Reviewed by Tobias Carroll
Akashic, 2009
205 p.
Political novels aren’t easy. More specifically: subtle political novels aren’t easy. It’s one thing to make the case for a particular viewpoint by enlisting the aid of ideologically-opposed straw men; it’s far more difficult to thoroughly cover a contentious topic without resorting to talking points or cliche. Consider two novels that use the chaos of the 2000 presidential election as their background. Paul Auster’s The Brooklyn Follies stops dead in its tracks when its narrator launches into a monologue of political advice, turning a loose ensemble piece into a lecture on voting behavior in said election. Whether or not you agree with the politics espoused (my politics aren’t too far from Auster’s), it felt shoehorned in, a case of the narrator’s voice giving way to the author’s. (To his credit, Auster’s take on politics in Man in the Dark, Invisible, and — especially — Leviathan has been far more nuanced.) By contrast, Rick Moody’s The Diviners invokes the election periodically, but chooses to mirror it in its chaos, overlapping interests, and — more ominously — the way in which its conflicts are swept aside at novel’s end by powerful figures separated from the rest of the action..
Achy Obejas’s Ruins is set in Havana during the early 1990s. The state of Cuba’s politics under the Castro regime has a tendency to bring out the worst in certain thinkers on both the right and the left. Given that Usnavy, the novel’s protagonist, is a onetime revolutionary, it’s impossible for Ruins to avoid being at least somewhat political. Thankfully, her perspective on Cuba avoids doctrinaire takes of any variety, and the way in which she makes her case is done subtly, woven through the events of the novel.
The title of Ruins is both literal and metaphoric. The Havana through which Usnavy travels is a city full of crumbling buildings — but as significant here are the ruins of his own idealism. Obejas maintains a careful balance here — while the days of his revolutionary fervor are long gone, Usnavy never entirely repudiates his past, as some of his friends do. This isn’t to say that he lacks regrets — one particularly unsettling scene finds Usnavy recalling denunciations made at a time when he was still more dedicated to the regime’s aims.

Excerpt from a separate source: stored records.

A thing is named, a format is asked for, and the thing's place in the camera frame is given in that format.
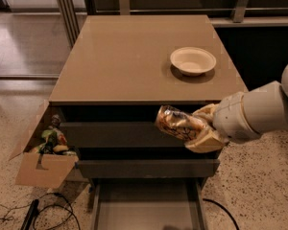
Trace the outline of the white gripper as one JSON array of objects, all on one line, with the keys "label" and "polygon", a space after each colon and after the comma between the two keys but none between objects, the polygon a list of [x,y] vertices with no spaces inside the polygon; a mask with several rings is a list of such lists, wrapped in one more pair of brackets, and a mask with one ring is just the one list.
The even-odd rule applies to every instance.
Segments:
[{"label": "white gripper", "polygon": [[243,106],[243,92],[227,96],[217,105],[211,103],[192,113],[195,117],[213,123],[214,128],[207,127],[184,146],[196,153],[208,153],[221,150],[228,140],[242,144],[259,139],[261,135],[248,123]]}]

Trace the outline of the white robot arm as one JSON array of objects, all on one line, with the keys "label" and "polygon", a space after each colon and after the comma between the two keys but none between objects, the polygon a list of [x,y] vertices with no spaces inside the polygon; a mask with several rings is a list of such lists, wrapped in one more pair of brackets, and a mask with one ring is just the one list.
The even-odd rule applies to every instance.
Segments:
[{"label": "white robot arm", "polygon": [[208,120],[202,132],[185,146],[197,153],[221,150],[228,142],[246,143],[264,133],[288,130],[288,65],[281,82],[272,81],[250,92],[238,92],[195,112]]}]

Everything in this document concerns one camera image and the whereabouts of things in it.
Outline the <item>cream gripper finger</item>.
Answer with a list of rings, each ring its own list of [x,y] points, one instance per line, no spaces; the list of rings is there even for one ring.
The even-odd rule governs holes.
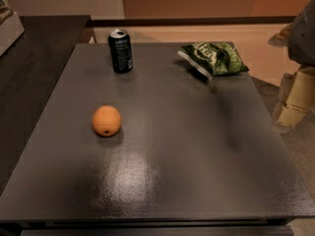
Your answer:
[[[315,105],[315,68],[301,66],[284,73],[273,118],[278,125],[294,128]]]

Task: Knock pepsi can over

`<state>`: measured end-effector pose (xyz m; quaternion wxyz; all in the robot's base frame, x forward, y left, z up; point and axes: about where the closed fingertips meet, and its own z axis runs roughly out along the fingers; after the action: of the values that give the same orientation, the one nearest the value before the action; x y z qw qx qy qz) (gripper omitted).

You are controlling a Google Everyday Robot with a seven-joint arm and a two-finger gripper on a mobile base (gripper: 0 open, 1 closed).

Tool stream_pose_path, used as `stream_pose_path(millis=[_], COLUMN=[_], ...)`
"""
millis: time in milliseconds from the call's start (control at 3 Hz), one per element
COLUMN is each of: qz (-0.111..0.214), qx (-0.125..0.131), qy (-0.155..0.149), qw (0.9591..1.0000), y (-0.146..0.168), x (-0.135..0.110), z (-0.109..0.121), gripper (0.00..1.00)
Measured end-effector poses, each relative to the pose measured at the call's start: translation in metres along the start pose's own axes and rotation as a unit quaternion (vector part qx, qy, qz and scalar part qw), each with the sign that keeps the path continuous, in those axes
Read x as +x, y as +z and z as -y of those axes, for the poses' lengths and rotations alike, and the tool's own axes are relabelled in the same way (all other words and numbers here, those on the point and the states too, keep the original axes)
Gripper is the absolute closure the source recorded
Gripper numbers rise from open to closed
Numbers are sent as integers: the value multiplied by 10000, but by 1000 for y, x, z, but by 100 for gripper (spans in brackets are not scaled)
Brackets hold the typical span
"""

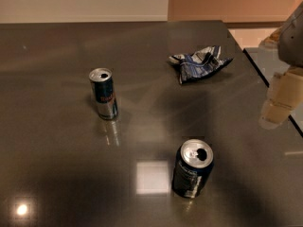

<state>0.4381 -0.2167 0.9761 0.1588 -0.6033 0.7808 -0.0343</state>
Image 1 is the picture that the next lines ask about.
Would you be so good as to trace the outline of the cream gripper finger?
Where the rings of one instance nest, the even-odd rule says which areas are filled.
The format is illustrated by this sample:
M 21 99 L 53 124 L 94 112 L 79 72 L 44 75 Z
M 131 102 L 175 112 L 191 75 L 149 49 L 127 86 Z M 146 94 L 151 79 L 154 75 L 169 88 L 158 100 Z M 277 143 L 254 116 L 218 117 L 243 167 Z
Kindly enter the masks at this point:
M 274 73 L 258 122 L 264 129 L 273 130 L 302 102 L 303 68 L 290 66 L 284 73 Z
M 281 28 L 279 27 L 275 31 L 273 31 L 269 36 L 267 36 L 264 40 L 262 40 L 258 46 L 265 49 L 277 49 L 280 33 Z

The images of daily life decades after the revolution do not constitute a ringing endorsement of the Castro regime. Yet Ruins does not resort to a black-and-white view of Cuba’s conflicts with the United States: throughout the novel’s first half, many of Usnavy’s friends offer glowing testimonials to the superiority of life in the U.S. relative to their own. It’s done in such a way that it feels out of sorts — Obejas’s way of exploring the residents of one nation adopting the borrowed chauvinism of another. And it hardly seems coincidental that a bicycle thief who steals from Usnavy early in the novel is wearing an NBA jersey — not exactly a ringing endorsement of the benign influence of American popular culture.

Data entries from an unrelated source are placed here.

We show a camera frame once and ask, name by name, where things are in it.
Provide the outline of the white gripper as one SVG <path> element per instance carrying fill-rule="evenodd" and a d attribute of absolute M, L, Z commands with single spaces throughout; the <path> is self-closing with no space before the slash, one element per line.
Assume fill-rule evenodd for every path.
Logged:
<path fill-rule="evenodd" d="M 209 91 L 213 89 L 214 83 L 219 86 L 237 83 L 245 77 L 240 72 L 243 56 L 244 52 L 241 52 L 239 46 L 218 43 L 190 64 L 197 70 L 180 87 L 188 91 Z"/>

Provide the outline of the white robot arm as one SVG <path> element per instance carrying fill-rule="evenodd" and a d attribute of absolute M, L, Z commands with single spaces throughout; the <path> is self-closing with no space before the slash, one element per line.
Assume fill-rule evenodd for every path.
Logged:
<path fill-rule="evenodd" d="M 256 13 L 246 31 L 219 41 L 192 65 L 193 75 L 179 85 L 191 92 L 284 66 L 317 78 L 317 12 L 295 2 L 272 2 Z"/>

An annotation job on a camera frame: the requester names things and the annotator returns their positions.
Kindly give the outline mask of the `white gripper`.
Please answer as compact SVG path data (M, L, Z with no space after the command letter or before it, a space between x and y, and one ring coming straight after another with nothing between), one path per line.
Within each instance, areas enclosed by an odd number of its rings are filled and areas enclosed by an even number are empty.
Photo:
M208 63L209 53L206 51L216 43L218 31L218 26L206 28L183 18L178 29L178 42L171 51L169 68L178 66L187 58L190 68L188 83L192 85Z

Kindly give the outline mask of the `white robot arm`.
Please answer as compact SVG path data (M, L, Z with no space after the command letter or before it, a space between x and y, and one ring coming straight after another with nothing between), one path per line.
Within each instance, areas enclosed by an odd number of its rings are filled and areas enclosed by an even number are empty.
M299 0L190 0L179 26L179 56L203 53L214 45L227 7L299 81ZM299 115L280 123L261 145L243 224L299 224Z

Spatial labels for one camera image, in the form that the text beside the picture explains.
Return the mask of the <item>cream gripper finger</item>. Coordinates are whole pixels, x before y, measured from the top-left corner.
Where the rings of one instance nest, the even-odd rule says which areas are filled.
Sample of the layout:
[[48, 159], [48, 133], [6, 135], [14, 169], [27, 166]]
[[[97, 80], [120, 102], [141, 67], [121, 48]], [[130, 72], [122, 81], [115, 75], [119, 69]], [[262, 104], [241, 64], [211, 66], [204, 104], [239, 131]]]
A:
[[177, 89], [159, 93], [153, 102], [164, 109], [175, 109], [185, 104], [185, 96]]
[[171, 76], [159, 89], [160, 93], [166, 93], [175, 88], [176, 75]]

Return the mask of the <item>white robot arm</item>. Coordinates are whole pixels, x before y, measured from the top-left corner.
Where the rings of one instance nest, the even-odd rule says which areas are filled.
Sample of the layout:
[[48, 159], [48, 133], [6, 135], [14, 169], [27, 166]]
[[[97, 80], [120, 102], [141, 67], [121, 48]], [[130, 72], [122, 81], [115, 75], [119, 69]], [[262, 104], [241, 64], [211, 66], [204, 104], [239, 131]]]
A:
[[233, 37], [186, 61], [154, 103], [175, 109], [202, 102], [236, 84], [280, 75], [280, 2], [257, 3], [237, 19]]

This isn’t simply a novel of life in an economically devastated city or the story of one person’s political disenchantment. Obejas invokes numerous smaller details throughout. Some — such as thoughts on the history of Judaism in Cuba, and the artisanal lamps that Usnavy uncovers throughout the novel — mesh seamlessly with the novel’s plot, enriching its story and characters and expanding the novel’s canvas. Another subplot involving a strained familial relationship feels less essential — the story of a conservative father coming to terms with his son’s sexuality is compelling, but felt more like a separate story with overlapping characters than a necessary counterpoint for this particular book. In the end, Objeas’s achievement is to subtly argue against multiple prevailing notions about Cuba. With Ruins, she has managed to present a clear-eyed vision of the failures of post-revolution Cuba while still convincing the reader of why Cuba requires its own destiny. The best political novels may well be those that don’t wear politics on their sleeves, and through its evocation of daily routines and historical antecedents, Ruins avoids those pitfalls.